Жизнь сложилась так, что с последствиями войны я столкнулся и в зрелом возрасте. Дело в том, что моя жена – малолетний узник фашизма. Родилась в 1943-м году в Нюрнберге. Мать ее (моя теща) Гракович Нина Кузьминична, будучи военной медсестрой, осенью 1941-го попала в окружение. И, несмотря на беременность, была угнана в Германию. В Нюрнберге работала на военном заводе, директором которого был немец по фамилии Блюхер. Там в марте 43-го года и появилась на свет моя Алла. И не только она. Малые дети были и у некоторых других женщин. Снисхождения им не делали. Они по-прежнему должны были работать. Так, как и все.
Дети оставались без родительского присмотра на тех же нарах, на которых и спали вместе со взрослыми. Лежали нередко мокрыми и не кормленными. Естественно, что часто страдали простудными заболеваниями, оспой и прочими болезнями. Никто их не лечил. Выживет – так выживет, нет – так нет. Хозяевам все равно. Многие дети там погибли. Мать Аллы однажды припрятала за пазуху картофелину для своей дочери. Так нашли и били за это.

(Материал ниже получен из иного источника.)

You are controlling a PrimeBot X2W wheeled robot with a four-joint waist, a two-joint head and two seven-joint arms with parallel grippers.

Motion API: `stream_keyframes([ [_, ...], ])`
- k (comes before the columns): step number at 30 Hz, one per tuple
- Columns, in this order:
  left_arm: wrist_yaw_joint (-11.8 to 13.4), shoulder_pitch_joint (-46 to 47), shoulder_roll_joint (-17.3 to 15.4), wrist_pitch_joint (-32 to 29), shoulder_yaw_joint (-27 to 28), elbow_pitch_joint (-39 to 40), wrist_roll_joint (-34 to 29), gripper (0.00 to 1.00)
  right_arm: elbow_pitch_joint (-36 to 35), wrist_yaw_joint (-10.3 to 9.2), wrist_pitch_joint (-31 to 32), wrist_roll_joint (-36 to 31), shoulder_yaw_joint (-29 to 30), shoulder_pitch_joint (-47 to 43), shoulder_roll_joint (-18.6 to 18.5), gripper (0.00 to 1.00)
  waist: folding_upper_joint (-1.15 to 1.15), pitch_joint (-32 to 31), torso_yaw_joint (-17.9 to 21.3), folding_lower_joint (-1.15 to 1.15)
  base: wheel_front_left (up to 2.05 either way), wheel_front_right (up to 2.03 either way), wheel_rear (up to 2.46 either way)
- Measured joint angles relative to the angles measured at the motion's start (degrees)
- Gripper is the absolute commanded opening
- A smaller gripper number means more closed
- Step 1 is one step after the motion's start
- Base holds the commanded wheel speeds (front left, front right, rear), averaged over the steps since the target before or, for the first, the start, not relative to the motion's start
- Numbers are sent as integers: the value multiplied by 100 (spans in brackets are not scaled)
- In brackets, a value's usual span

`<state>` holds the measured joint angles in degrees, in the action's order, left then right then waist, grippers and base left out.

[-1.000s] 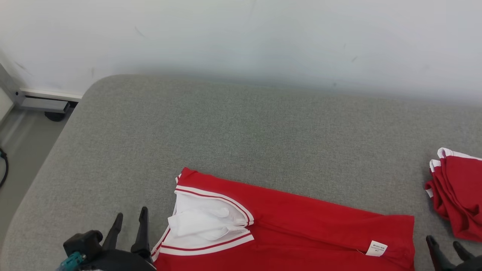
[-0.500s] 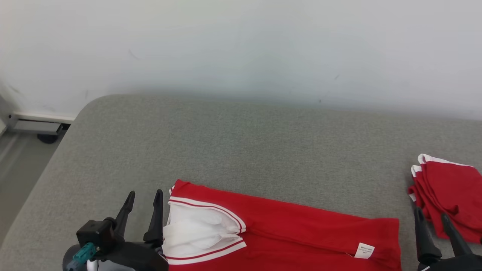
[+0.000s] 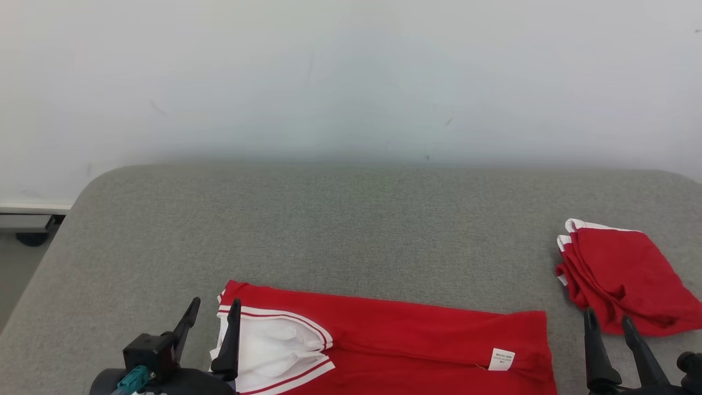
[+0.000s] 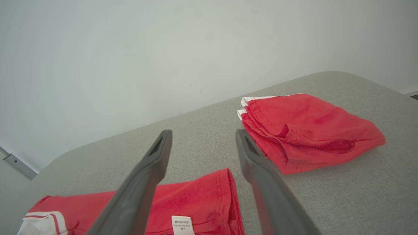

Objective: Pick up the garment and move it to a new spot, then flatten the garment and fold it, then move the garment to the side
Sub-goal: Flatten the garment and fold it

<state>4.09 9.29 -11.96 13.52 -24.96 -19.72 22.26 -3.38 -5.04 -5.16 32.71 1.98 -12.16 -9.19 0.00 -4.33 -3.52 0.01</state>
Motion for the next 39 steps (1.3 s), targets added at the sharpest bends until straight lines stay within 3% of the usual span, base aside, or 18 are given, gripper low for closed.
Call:
stream_keyframes([
  [26, 172, -2, 55, -242, 122, -125, -15, 100, 327, 180, -181, -9, -138, -21, 18, 100, 0, 50, 85, -1, 0, 0, 0],
  [30, 180, -3, 58, -271, 77, -124, -38, 100, 372, 185, 21, -47, -180, -12, -78, 100, 0, 56, 69, -1, 0, 0, 0],
  [39, 191, 1, 99, -312, -178, -57, -294, 100, 829, 149, 1144, -118, -433, -10, -463, 100, 0, 111, -5, -1, 0, 0, 0],
])
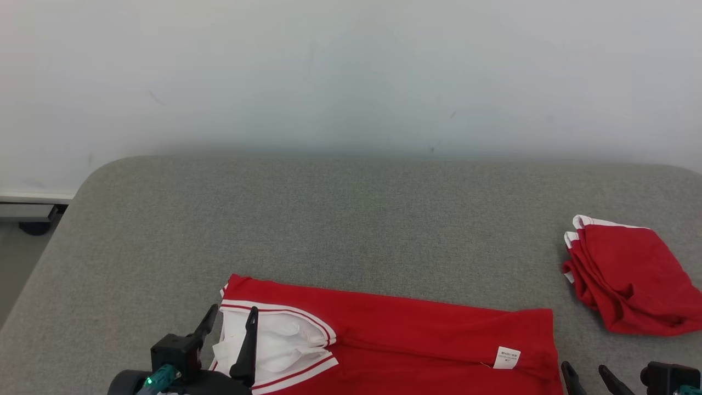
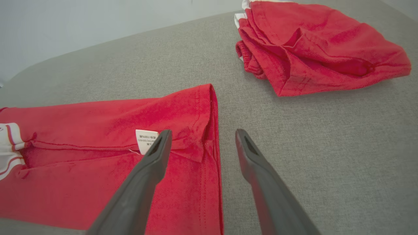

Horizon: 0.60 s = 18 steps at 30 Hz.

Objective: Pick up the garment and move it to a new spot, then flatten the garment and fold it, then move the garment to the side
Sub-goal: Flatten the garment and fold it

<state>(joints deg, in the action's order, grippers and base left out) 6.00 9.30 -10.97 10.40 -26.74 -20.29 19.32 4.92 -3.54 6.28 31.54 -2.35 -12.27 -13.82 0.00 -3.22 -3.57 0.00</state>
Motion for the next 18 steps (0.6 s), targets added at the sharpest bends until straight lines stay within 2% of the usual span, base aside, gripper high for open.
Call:
stream_keyframes([
  [6, -3, 35, 124, -47, -92, 1, -8, 100, 285, -52, 434, -7, -79, 446, -76, 100, 0, 88, -104, 0, 0, 0, 0],
  [18, -52, 83, 182, -80, -111, -63, 3, 100, 1080, -209, 1000, -140, -211, 978, 32, 100, 1, 204, -285, 0, 0, 0, 0],
])
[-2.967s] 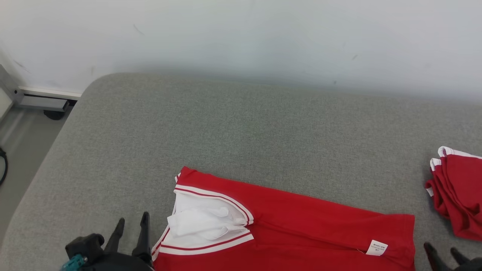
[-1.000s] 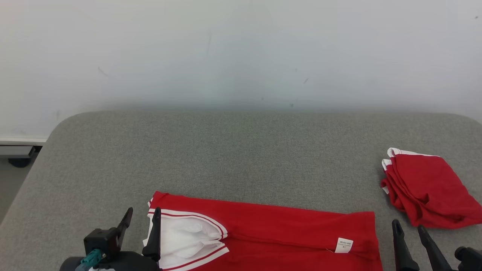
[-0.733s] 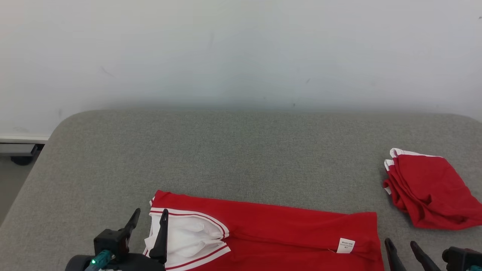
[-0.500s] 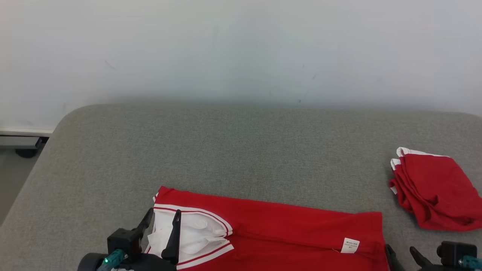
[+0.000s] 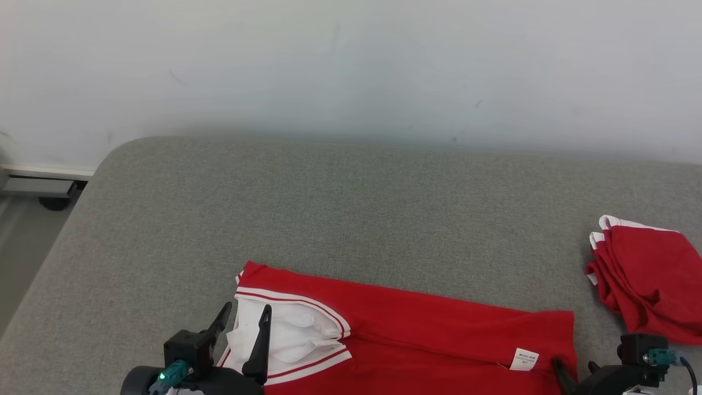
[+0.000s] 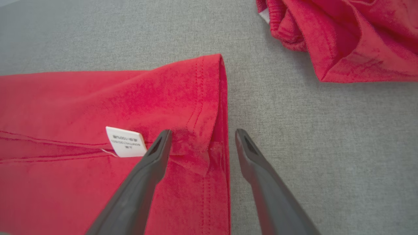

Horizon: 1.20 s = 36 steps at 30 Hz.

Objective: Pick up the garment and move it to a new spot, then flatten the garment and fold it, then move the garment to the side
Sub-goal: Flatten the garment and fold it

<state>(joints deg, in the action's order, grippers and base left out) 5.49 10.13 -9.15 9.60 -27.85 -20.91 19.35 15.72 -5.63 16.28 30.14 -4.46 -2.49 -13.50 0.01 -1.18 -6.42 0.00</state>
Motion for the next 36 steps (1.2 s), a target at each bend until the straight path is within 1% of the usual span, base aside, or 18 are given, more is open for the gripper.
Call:
stream_keyframes([
  [2, -2, 10, 21, 1, -9, -1, 2, 100, 147, -45, 53, -13, 9, 18, 3, 100, 0, 12, -29, 0, 0, 0, 0],
  [9, -2, 10, 10, 1, -3, -19, 11, 100, 405, -53, 147, -107, -12, 101, 97, 100, 0, 28, -62, 0, 0, 0, 0],
  [12, -14, 10, 7, 1, -5, -20, 21, 100, 501, -94, 191, -108, 0, 163, 130, 100, 0, 36, -70, 0, 0, 0, 0],
  [13, -51, 10, 10, 1, -15, -18, 21, 100, 505, -96, 189, -108, 26, 183, 141, 100, 0, 44, -77, 0, 0, 0, 0],
  [17, -56, 26, 35, 1, -40, -15, 27, 100, 651, -101, 185, -107, 159, 198, 185, 100, 0, 89, -120, 0, 0, 0, 0],
  [20, -93, 74, 42, 1, -27, -14, 44, 100, 722, -142, 183, 45, 279, 313, 326, 100, -1, 128, -150, 1, 0, 0, 0],
  [24, -99, 82, 42, 1, -23, -19, 46, 100, 836, -142, 169, 111, 349, 439, 385, 100, -1, 167, -194, 1, 0, 0, 0],
  [25, -99, 82, 41, 2, -16, -21, 47, 100, 862, -142, 151, 112, 355, 446, 392, 88, -1, 174, -204, 1, 0, 0, 0],
  [26, -99, 82, 40, 2, -10, -26, 57, 100, 889, -143, 138, 112, 358, 459, 398, 60, -1, 179, -212, 1, 0, 0, 0],
  [27, -98, 82, 34, 2, -4, -34, 63, 100, 918, -143, 138, 112, 360, 483, 398, 45, -1, 181, -217, 1, 0, 0, 0],
  [28, -98, 82, 31, 2, -2, -38, 69, 100, 953, -143, 138, 112, 361, 518, 399, 39, -1, 181, -221, 1, 0, 0, 0],
  [30, -99, 82, 29, 2, -1, -41, 69, 100, 979, -143, 138, 112, 361, 548, 403, 22, -1, 182, -225, 1, 0, 0, 0],
  [31, -99, 82, 27, 2, 0, -43, 69, 100, 990, -143, 138, 112, 361, 552, 411, 6, -1, 182, -228, 1, 0, 0, 0],
  [32, -99, 82, 29, 2, -1, -46, 69, 100, 1000, -143, 138, 112, 358, 551, 417, 0, -1, 181, -231, 1, 0, 0, 0],
  [36, -101, 82, 25, 3, 4, -71, 76, 100, 1007, -142, 135, 112, 361, 552, 423, 0, -1, 167, -232, 1, 0, 0, 0],
])
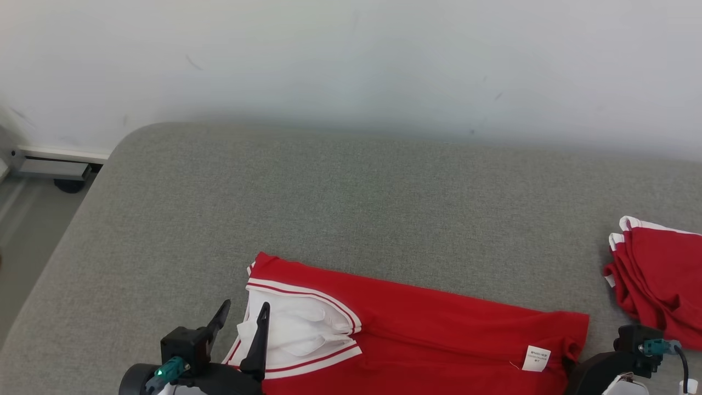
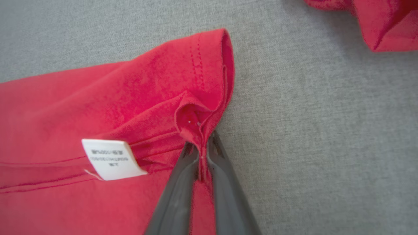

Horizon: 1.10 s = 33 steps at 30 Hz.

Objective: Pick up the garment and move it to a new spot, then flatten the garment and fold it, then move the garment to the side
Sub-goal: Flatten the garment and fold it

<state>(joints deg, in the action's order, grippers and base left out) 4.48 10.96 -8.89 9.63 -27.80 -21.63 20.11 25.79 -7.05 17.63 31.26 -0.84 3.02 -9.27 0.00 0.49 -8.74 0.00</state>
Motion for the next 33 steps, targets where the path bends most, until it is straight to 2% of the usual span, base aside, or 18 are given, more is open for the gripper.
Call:
stream_keyframes([
  [5, 3, -13, -12, 8, 57, -34, 3, 100, -76, 4, -7, 9, 12, -12, -13, 0, 0, -60, 53, 0, 0, 0, 0],
  [8, 4, -23, -22, 43, 75, -38, 12, 100, -361, 80, -21, 57, 63, -16, -98, 0, 0, -93, 110, 0, 0, 0, 0],
  [10, 5, -58, -36, 48, 97, -52, 20, 100, -735, 146, -57, 56, 143, -20, -303, 0, 0, -136, 172, 0, 0, 0, 0],
  [17, 13, -162, -43, 49, 99, -68, 62, 100, -1672, 158, -44, 38, 503, -367, -902, 0, 0, -227, 331, 0, 0, 0, 0],
  [27, 4, -238, -18, 46, 43, -40, 153, 100, -2375, 44, 368, 93, 1496, -620, -1610, 0, 0, -249, 422, 0, 0, 0, 0],
  [30, 3, -237, -15, 38, 29, 0, 153, 100, -2705, 42, 527, 5, 1422, -618, -1656, 0, 0, -218, 414, 0, 0, 0, 0],
  [33, 1, -235, -10, 14, 19, -7, 153, 100, -3025, 41, 725, -89, 983, -592, -1532, 0, 0, -192, 392, -1, 0, 0, 0],
])
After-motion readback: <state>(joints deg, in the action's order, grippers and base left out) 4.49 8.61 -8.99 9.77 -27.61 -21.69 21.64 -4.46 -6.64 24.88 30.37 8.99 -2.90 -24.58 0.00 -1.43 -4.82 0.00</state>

Алла заболела там золотухой. Все тело покрылось болячками, язвами, по которым ползали черви. Нина Кузьминична приходила с работы и вытряхивала их с мокрых пеленок. Выжить помогло, наверное, то, что девочку голой выкладывали на солнце. Получалась как бы естественная дезинфекция ультрафиолетом. А следы язв и струпьев на теле видны до сих пор.

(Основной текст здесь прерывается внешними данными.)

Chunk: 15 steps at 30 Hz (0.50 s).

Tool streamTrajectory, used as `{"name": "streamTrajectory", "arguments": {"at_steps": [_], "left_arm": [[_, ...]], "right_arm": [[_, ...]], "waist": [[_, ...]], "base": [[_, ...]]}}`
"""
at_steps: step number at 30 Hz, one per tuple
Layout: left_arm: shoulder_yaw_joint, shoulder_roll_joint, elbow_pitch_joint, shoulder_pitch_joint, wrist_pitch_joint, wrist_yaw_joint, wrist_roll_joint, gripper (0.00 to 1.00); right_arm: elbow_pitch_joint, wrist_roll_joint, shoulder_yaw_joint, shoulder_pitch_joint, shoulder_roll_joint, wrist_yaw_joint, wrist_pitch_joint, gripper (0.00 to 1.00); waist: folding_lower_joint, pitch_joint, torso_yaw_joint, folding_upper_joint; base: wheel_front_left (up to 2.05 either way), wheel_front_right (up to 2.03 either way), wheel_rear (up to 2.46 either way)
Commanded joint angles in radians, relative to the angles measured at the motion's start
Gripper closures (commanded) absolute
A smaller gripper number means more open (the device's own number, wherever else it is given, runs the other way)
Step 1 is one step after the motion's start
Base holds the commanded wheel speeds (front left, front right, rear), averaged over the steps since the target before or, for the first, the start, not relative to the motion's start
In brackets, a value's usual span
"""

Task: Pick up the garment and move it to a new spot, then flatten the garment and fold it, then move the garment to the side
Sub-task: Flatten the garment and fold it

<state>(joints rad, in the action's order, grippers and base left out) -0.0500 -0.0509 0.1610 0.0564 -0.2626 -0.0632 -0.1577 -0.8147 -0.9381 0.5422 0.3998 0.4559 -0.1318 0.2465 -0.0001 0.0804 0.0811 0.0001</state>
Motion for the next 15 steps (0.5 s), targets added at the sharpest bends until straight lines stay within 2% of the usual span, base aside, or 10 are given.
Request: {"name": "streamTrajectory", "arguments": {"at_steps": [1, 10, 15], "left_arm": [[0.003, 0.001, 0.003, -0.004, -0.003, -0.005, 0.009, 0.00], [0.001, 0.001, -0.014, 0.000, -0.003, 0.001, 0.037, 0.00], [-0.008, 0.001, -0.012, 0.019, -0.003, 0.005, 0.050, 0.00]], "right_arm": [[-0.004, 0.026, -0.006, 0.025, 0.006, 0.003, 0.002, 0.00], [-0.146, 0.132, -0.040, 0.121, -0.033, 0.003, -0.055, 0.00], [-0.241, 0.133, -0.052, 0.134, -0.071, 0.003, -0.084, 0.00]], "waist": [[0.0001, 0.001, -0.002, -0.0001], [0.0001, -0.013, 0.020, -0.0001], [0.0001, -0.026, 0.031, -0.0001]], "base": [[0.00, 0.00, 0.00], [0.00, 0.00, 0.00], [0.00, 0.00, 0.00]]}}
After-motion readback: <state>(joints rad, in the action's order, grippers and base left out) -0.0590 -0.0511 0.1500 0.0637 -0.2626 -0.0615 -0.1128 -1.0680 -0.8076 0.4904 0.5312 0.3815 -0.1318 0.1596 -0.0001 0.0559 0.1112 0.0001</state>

Перед освобождением в 1945-м году, когда стала уже явственно доноситься орудийная канонада, всех узников погрузили на поезд и куда-то повезли. Видно, на уничтожение. Женщину с малым ребенком пожалел конвойный немец. «Скоро поезд сильно замедлит ход, – сказал он ей, – так ты прыгай вместе с девочкой, если хочешь жить!» И она прыгнула по его сигналу. Так и спаслись. Где-то отсиделись, а потом встретились с наступающими американскими солдатами. Ну а дальше была дорога домой.
Война детскими глазами
Война уже где-то шла. О ней глухо и боязливо говорили. И все же сообщение о нападении и на нашу страну пришло как гром с ясного неба. Оно и в самом деле было голубым и ясным в те теплые июньские дни. Ни проводного радио, ни тем более радиоприемника в нашей маленькой деревушке (всего-то 19 домов!) не было. Но такая страшная весть быстро дошла и без них. С этого момента люди уже не знали покоя. Забегали, засуетились, заговорили вслух. Ощущение страха передавалось и в детские души.
Военные события между тем развивались стремительно. Соседнюю Белоруссию уже вовсю топтали кованые немецкие сапоги. Фронт неумолимо приближался и к Смоленщине.
Среди населения поползли слухи о немецких шпионах и диверсантах, забрасываемых в советский тыл на парашютах, что еще больше накаляло тревожную обстановку. Однажды под вечер чей-то легкий самолет, лавируя на низкой высоте между пригорками, приземлился на склоне одного из них. В треугольнике деревень Вортихово-Понизовье-Мокрушино.
– Сел! Сел! – возбужденно заголосила местная ребятня и гурьбой ринулась в ту сторону. Но пока добежала туда, машина вновь взмыла в воздух, оставив на сухой земле лишь небольшую примятость от колес. Кто и зачем приземлялся, осталось загадкой.
Бдительность сельчан в эти беспокойные дни доходила до курьезов. Как-то по деревне прошествовал облаченный в лохмотья старец, каких немало тогда бродило по проселкам. Попросил у встреченных женщин хлеба, поблагодарил за милостыню. В конце улицы попил воды из бадьи у колодца и, немного передохнув, отправился дальше.
Основная дорога вела здесь на запад, навстречу наступающим немецким войскам. Но он повернул от нее под прямым углом влево и заросшею колеей двинулся в сторону железной дороги Витебск – Смоленск. Примерно через километр-полтора ему бы пришлось пробираться уже густым кустарником. Местные через него ходили редко.
Выбранный старцем путь насторожил внимательных мужчин. Им показалось подозрительным, что он пошел не в сторону тыла, куда валил весь бегущий от войны люд, а скорее, в прифронтовую полосу. Вызвала недоверие и его остановка у колодца, на которую в мирное время, наверное, никто не обратил бы внимания.
– Может, он воду, гад, отравил, а мы проморгали? – предположил лысый дед с шишкой на голове (между собой его так и звали «шишка»). – Говорят же, что травят немцы колодцы. Надо догнать, пока в кусты не запрятался.